Work out the number of lines in the listing that include the string "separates". Reply with that number alone.

═══ Exercise material

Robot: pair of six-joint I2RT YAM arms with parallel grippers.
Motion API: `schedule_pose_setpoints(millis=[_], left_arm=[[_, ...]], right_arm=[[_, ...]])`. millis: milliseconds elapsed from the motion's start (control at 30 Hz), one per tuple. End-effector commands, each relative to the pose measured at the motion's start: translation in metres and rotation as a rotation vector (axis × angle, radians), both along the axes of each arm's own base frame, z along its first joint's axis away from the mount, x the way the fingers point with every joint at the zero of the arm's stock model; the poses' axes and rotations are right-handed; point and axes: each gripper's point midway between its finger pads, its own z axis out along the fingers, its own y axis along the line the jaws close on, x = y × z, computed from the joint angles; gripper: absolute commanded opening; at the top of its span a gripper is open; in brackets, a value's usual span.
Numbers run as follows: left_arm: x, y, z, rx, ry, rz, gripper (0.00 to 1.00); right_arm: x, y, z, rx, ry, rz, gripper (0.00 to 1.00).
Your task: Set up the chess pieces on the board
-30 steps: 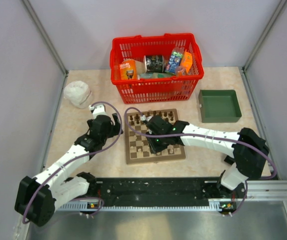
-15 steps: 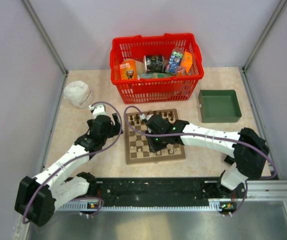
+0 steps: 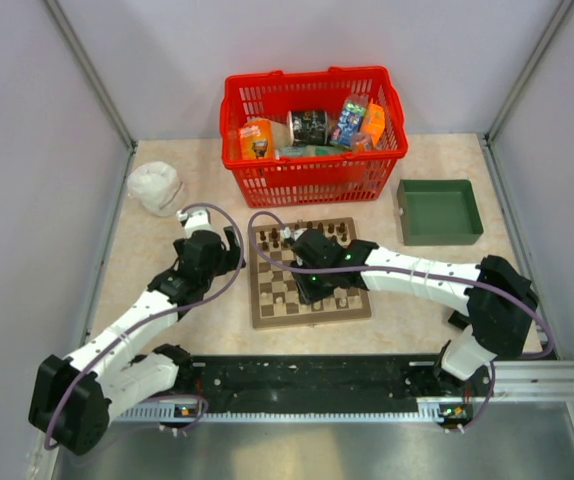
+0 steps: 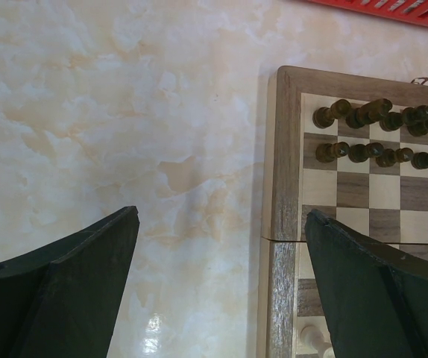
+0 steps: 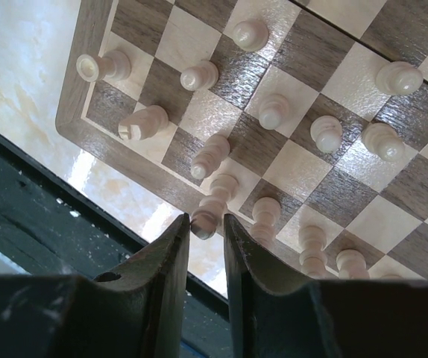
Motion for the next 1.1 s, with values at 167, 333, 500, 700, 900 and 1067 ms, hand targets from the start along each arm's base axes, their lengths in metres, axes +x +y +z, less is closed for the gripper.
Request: schedule_pose_setpoints(millis=[167,333,500,700,900,1067], left_arm=[[0.003,-0.001,0.014,-0.022,-0.050,0.000,0.99],[0.002,-0.012,0.028,-0.039,-0.067,-0.077,0.99],[-0.007,-0.031,0.042,-0.068,-0.089,-0.229,0.99],[-0.032,-0.081,0.059,-0.178,-0.101,-0.552,0.99],[-0.047,-0.106,0.055,-0.071,-0.007,-0.631,0.93],[-0.056,-0.119,0.041,0.017,0.104,-0.658,0.85]], right_arm=[[0.009,0.013,0.018,0.051,-0.066,-0.005,0.29],[0.015,0.017,0.040,0.103,-0.113,-0.016,0.32],[0.024,0.014,0.062,0.153,-0.182,-0.065,0.34],[0.048,-0.008,0.079,0.160,-0.272,-0.209,0.37],[0.076,-0.044,0.090,0.212,-0.281,-0.363,0.38],[0.089,-0.067,0.097,0.246,-0.317,-0.430,0.38]])
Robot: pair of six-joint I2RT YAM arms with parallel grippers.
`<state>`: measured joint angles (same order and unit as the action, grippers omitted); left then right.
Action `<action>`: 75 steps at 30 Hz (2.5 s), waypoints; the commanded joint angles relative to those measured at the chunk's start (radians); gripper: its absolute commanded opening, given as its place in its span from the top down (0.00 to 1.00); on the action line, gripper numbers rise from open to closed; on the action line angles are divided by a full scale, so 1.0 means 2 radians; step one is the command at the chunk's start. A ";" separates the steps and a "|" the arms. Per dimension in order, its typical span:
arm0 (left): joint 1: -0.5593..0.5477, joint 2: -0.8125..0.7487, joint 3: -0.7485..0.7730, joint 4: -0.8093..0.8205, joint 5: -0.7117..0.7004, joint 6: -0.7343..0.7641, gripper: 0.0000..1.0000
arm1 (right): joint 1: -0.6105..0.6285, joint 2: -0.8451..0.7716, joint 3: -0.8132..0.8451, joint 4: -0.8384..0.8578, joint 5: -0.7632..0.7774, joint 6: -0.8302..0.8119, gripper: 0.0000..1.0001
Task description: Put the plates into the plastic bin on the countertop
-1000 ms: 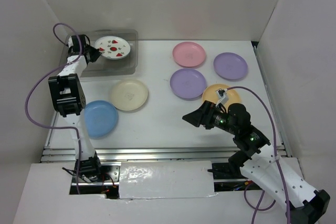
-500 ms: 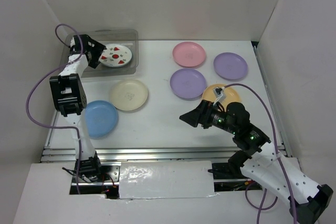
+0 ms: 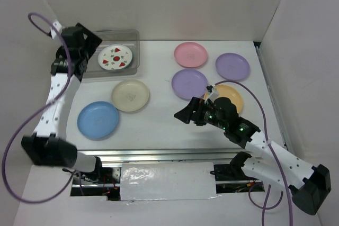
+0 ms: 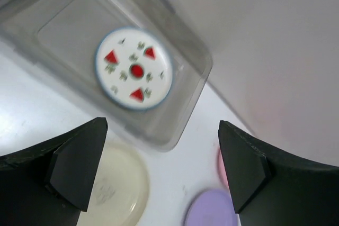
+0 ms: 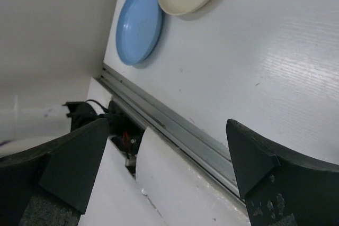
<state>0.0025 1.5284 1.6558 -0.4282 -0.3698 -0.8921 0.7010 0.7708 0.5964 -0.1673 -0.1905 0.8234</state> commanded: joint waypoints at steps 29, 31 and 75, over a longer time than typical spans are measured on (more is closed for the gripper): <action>0.015 0.100 -0.134 -0.088 0.141 0.205 0.06 | 0.027 0.160 -0.008 0.134 0.016 0.016 0.00; 0.013 0.131 -0.121 -0.096 0.132 0.210 0.10 | 0.024 0.130 -0.016 0.122 0.021 0.013 0.00; -0.160 0.107 0.092 -0.235 0.129 0.221 1.00 | -0.003 -0.103 0.031 -0.067 0.084 0.000 0.00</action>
<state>-0.3519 1.8034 1.7496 -0.8223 -0.1539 -0.4919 0.7052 0.5827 0.6155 -0.2768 -0.0494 0.8421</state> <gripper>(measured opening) 0.042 0.997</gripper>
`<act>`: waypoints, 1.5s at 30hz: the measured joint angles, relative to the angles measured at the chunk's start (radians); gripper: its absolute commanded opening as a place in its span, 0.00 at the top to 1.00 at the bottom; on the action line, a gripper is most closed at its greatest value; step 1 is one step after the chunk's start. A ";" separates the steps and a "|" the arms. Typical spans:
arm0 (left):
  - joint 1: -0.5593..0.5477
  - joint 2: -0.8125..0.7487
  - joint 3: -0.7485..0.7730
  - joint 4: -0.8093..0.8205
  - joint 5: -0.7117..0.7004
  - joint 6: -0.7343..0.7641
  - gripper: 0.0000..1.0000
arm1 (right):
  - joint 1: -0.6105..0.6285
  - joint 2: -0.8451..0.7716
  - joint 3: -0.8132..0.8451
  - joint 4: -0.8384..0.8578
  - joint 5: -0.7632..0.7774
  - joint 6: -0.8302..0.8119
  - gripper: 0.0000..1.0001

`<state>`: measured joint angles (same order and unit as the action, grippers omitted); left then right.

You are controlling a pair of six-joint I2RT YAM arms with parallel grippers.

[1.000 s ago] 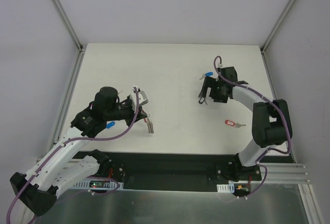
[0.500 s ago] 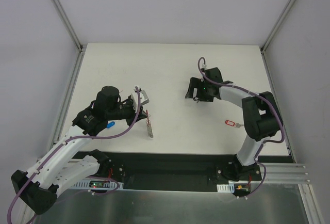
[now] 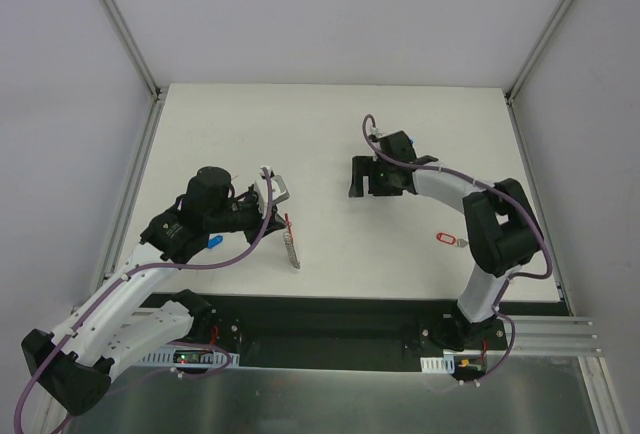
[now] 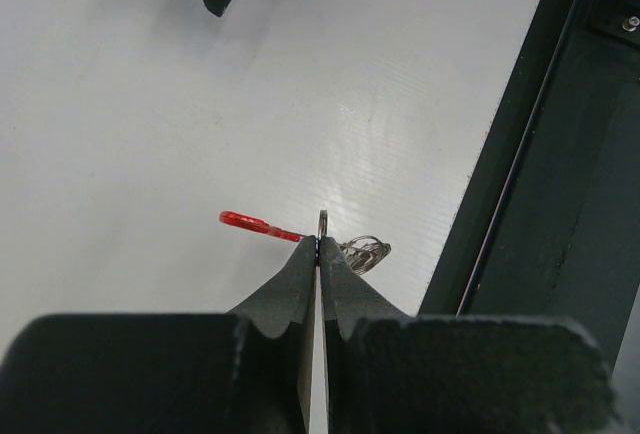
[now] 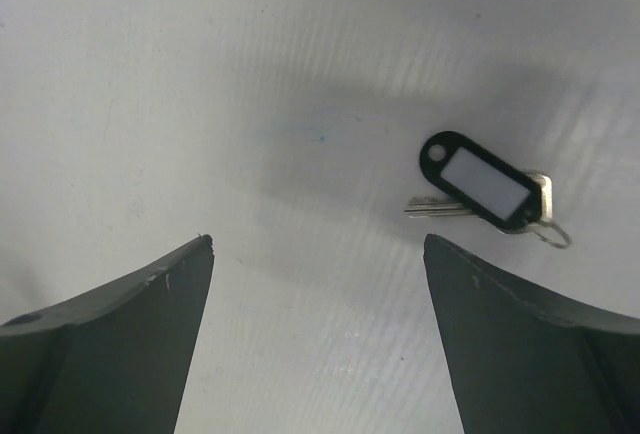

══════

Task result:
2